Data provided →
::::::

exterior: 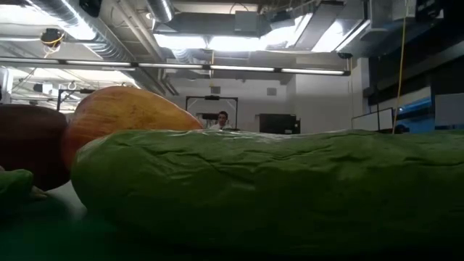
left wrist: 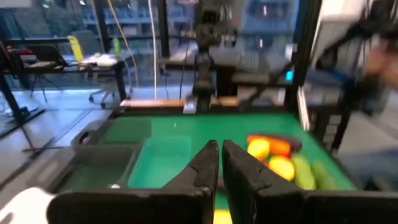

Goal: Sort produce into baskets
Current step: Put the apple into the white bin

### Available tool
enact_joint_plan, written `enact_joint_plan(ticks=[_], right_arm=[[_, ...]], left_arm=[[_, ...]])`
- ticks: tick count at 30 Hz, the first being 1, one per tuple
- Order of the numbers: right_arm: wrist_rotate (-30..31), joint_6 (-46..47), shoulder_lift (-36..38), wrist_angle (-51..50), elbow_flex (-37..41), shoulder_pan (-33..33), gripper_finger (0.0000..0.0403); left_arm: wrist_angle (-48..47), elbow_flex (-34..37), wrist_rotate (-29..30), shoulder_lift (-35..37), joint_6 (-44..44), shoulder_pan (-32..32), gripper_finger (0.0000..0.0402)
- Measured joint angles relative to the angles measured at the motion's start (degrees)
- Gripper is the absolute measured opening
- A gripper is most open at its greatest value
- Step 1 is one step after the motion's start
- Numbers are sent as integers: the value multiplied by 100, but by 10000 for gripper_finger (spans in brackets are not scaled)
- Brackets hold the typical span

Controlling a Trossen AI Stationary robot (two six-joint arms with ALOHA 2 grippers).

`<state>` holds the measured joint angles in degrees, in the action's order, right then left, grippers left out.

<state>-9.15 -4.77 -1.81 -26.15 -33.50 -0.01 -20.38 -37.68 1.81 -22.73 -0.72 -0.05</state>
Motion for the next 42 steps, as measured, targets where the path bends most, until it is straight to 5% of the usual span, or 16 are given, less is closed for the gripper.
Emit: enact_joint_plan(ticks=[4, 12, 17, 29, 34, 39, 42], right_arm=[[688, 608, 146, 50, -29, 0, 33], [711, 908, 95, -80, 229, 0, 33], [712, 961, 94, 72, 550, 0, 33], [707, 1075, 94, 631, 1069, 0, 33], [690, 1551, 72, 690, 1165, 0, 33], [1161, 1338, 51, 1181, 1137, 0, 36], [1489, 707, 51, 1193, 1111, -2, 56]], left_arm=[[891, 396, -7, -73, -579, -7, 19], [2920, 1309, 164, -562, -879, -2, 19], [3235, 1485, 685, -1046, -291, 4, 19], [3395, 1494, 813, -2328, -1583, 4, 19], [3770, 1498, 810, -2849, -683, 100, 19], [3654, 1498, -34, -2934, -1776, 33, 30], [3800, 1498, 54, -2997, -2193, -170, 56]])
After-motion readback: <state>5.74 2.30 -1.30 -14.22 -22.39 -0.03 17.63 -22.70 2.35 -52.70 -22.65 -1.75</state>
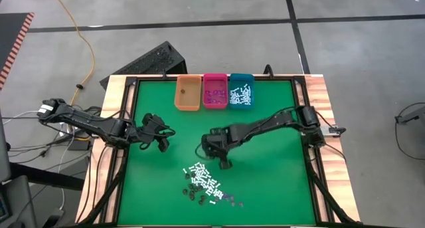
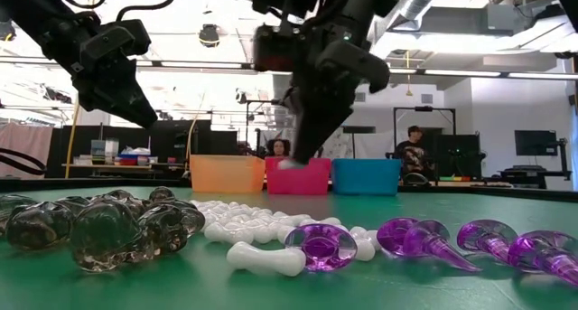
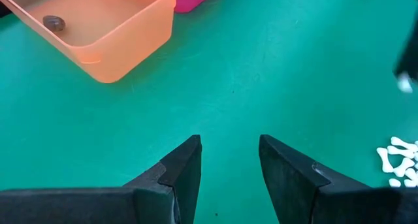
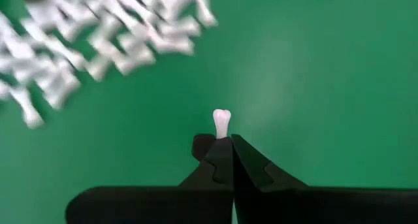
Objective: Sort Halloween decoration
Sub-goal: Put the white bone toy into the blue bin
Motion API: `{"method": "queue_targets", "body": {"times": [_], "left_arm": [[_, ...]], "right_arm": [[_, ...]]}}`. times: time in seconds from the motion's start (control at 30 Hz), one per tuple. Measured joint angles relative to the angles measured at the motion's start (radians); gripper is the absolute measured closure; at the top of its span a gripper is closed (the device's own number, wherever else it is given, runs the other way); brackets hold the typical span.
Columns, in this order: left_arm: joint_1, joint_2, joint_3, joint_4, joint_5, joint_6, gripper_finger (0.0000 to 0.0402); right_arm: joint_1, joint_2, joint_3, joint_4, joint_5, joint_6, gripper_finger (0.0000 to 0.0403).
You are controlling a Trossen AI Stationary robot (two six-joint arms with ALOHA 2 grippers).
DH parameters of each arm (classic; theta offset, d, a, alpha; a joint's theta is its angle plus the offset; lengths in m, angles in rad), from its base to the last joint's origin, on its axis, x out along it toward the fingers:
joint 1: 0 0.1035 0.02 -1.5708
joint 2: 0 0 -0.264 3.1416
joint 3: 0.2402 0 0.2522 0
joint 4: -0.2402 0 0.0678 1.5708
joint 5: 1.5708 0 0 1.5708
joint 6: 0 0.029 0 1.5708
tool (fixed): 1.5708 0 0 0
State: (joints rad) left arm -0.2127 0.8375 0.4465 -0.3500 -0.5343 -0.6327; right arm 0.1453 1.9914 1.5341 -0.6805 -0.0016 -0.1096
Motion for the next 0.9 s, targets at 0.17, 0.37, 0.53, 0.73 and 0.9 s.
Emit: {"method": "queue_targets", "body": {"times": [0.17, 0.37, 0.53, 0.73, 0.9], "left_arm": [[0.0, 0.0, 0.0, -0.001, 0.001, 0.0, 0.0257], [0.0, 0.0, 0.0, -0.002, 0.005, 0.0, 0.0257], [0.0, 0.0, 0.0, -0.002, 0.005, 0.0, 0.0257], [0.0, 0.0, 0.0, -0.001, 0.013, 0.0, 0.0257], [0.0, 0.0, 0.0, -0.002, 0.032, 0.0, 0.0257]], "right_arm": [[-0.127, -0.085, 0.0, -0.154, 0.06, -0.052, 0.0387], [-0.347, -0.182, 0.0, -0.287, 0.116, -0.057, 0.0385], [-0.546, -0.212, 0.001, -0.32, 0.117, -0.032, 0.0383], [-0.701, -0.204, -0.027, -0.283, 0.113, 0.012, 0.0345], [-0.746, -0.203, -0.034, -0.266, 0.099, 0.023, 0.029]]}}
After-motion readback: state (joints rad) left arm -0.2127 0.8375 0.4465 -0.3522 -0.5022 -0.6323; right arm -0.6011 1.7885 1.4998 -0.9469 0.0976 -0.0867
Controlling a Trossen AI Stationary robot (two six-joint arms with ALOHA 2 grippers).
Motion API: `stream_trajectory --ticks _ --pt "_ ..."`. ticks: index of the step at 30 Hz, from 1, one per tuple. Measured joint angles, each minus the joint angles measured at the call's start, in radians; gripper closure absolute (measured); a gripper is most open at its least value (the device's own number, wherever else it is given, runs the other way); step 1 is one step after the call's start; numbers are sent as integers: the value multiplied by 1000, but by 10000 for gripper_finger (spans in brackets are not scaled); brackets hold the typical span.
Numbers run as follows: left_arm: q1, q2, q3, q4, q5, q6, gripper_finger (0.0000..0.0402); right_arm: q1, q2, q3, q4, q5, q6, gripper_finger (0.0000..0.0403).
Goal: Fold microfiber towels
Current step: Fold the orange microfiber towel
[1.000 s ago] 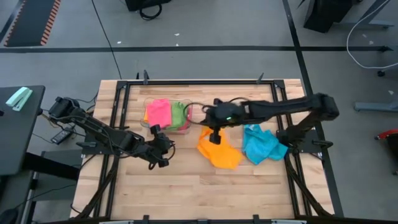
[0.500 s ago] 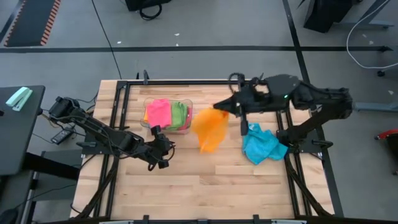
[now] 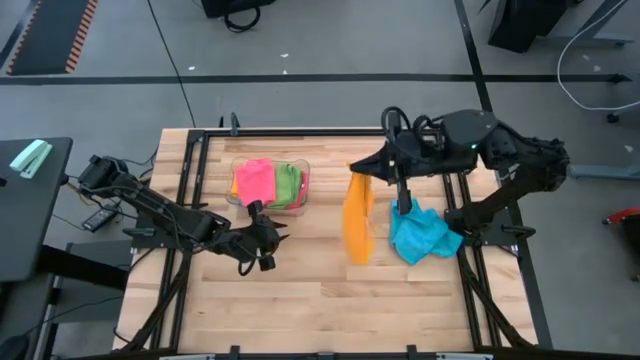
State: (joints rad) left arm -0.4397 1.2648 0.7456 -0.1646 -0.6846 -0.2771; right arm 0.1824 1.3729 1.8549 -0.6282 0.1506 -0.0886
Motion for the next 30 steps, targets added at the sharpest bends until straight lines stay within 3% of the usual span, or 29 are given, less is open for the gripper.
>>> stream_trajectory --ticks 6,13,18,21,30 --pt "0 0 0 1 0 -33 260 24 21 -2 -39 1 5 400" --pt "0 0 0 0 0 -44 272 30 24 -1 -35 -4 27 400" --pt "8 0 0 36 1 -43 278 31 24 -1 -36 -118 11 400" --pt "31 0 0 96 0 12 267 31 24 -1 -36 -165 10 400" --pt "86 0 0 297 15 188 218 30 49 0 -38 -154 23 400"
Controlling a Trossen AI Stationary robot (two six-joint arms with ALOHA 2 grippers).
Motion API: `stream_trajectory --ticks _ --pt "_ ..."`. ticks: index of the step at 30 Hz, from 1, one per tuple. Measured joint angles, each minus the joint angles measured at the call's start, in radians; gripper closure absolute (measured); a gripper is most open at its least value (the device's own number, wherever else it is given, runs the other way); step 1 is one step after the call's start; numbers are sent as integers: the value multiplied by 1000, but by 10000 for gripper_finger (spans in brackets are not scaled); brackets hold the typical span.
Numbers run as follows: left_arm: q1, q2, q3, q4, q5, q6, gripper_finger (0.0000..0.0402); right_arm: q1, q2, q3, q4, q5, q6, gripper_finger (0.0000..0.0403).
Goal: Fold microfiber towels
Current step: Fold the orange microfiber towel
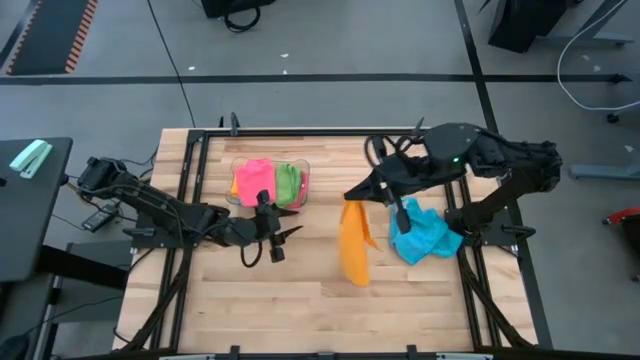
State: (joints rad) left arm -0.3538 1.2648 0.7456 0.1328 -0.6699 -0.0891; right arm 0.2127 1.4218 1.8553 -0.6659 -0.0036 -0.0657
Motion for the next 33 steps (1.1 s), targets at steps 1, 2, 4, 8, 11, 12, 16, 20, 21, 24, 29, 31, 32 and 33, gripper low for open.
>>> stream_trajectory --ticks 1,2,4,8,11,12,16,20,21,24,29,31,32,33 --pt "7 0 0 19 22 19 216 0 8 0 8 0 6 400" --pt "14 0 0 41 52 33 215 0 14 0 5 0 9 400" --pt "28 0 0 98 133 75 214 -1 33 0 10 3 14 400" --pt "56 0 0 199 293 132 218 -1 67 -1 -1 2 8 400" --pt "73 0 0 265 335 171 222 -1 100 -1 -2 -3 0 400" --pt "78 0 0 286 338 180 223 -1 112 -1 2 -5 -4 399" --pt "95 0 0 327 361 188 225 -1 168 -1 2 -11 -25 399" --pt "109 0 0 328 390 187 224 -1 226 -1 3 -13 -32 399" --pt "112 0 0 328 407 188 224 -1 238 -1 -1 -12 -33 399" --pt "121 0 0 328 470 186 228 -1 264 -2 -4 -12 -40 399" --pt "128 0 0 325 582 173 228 -1 277 -2 1 -8 -69 399" --pt "128 0 0 323 617 167 229 -2 274 -2 3 -3 -80 399" --pt "128 0 0 324 631 164 229 -3 271 -1 1 9 -84 399" --pt "128 0 0 323 640 160 230 -3 269 -2 0 23 -85 399"
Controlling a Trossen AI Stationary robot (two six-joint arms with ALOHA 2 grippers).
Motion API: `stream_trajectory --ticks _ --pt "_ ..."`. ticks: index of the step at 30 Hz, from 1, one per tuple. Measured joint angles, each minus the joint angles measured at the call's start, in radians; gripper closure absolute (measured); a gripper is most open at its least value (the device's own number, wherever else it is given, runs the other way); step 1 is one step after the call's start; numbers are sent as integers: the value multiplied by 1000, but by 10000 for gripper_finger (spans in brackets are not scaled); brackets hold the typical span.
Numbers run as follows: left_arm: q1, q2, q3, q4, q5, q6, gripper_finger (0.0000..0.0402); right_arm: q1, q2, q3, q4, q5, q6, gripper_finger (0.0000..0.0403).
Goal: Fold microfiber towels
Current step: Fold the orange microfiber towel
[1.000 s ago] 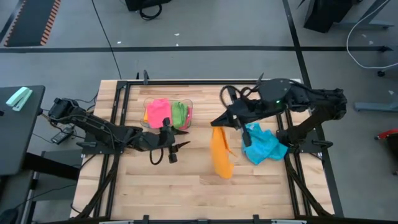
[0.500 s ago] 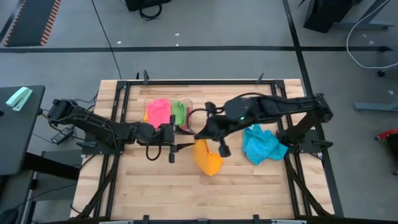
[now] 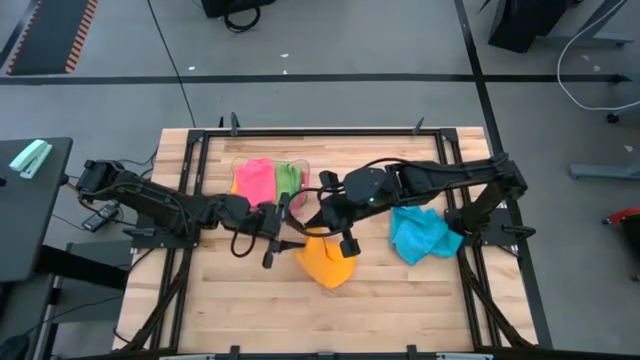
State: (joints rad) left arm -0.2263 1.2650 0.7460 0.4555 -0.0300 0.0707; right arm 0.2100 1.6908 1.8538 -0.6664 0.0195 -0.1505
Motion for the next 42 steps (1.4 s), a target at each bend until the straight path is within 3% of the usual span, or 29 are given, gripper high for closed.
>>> stream_trajectory --ticks 4,12,20,26,32,37,42 --pt "-3 0 0 -36 4 -7 228 0 -8 0 2 73 5 399" --pt "-3 0 0 -110 -19 -7 230 -1 -8 0 -39 121 21 399" --pt "23 38 0 -81 -26 0 229 10 -8 0 9 -81 -19 399" --pt "5 36 0 -139 -26 2 228 4 -9 1 -34 25 47 399" --pt "-16 -11 0 -180 -36 3 229 6 -9 1 -119 35 121 399" --pt "-15 -37 0 -181 -160 30 229 5 -9 6 -162 37 174 399" --pt "-32 -36 0 -127 -139 85 229 -10 -9 9 -192 96 180 399"
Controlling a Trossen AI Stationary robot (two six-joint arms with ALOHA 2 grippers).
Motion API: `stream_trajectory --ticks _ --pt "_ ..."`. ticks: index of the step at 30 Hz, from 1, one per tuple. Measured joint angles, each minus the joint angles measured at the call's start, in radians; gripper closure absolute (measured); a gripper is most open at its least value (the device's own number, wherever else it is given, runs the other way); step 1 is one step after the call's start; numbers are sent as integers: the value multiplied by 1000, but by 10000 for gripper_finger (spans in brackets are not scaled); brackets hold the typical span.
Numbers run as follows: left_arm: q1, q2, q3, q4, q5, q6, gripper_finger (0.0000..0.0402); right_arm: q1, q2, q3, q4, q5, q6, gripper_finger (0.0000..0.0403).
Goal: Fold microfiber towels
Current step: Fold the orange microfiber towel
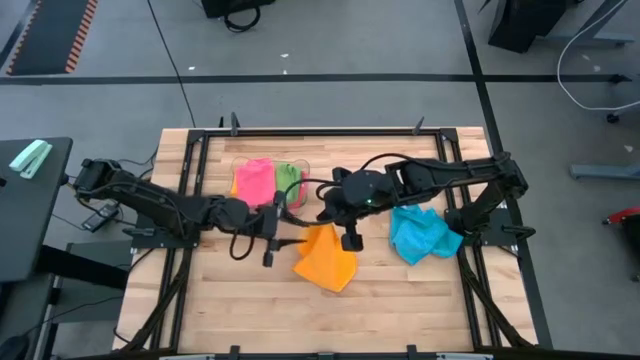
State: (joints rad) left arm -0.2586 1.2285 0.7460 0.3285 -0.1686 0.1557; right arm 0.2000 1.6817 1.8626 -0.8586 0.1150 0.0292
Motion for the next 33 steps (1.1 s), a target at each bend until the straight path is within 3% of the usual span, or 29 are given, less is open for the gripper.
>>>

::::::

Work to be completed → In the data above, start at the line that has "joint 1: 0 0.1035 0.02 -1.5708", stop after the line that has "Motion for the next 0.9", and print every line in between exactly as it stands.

Result below →
joint 1: 0 0.1035 0.02 -1.5708
joint 2: 0 0 -0.264 3.1416
joint 3: 0.2402 0 0.2522 0
joint 4: -0.2402 0 0.0678 1.5708
joint 5: 1.5708 0 0 1.5708
joint 6: 0 0.029 0 1.5708
tool (fixed): 1.5708 0 0 0
State: (joints rad) left arm -0.2127 0.8375 0.4465 -0.3500 -0.5343 -0.6327; right arm 0.1453 1.9914 1.5341 -0.6805 -0.0016 -0.1096
Motion for the next 0.9 s, targets at 0.17, 0.37, 0.53, 0.73 and 0.9 s.

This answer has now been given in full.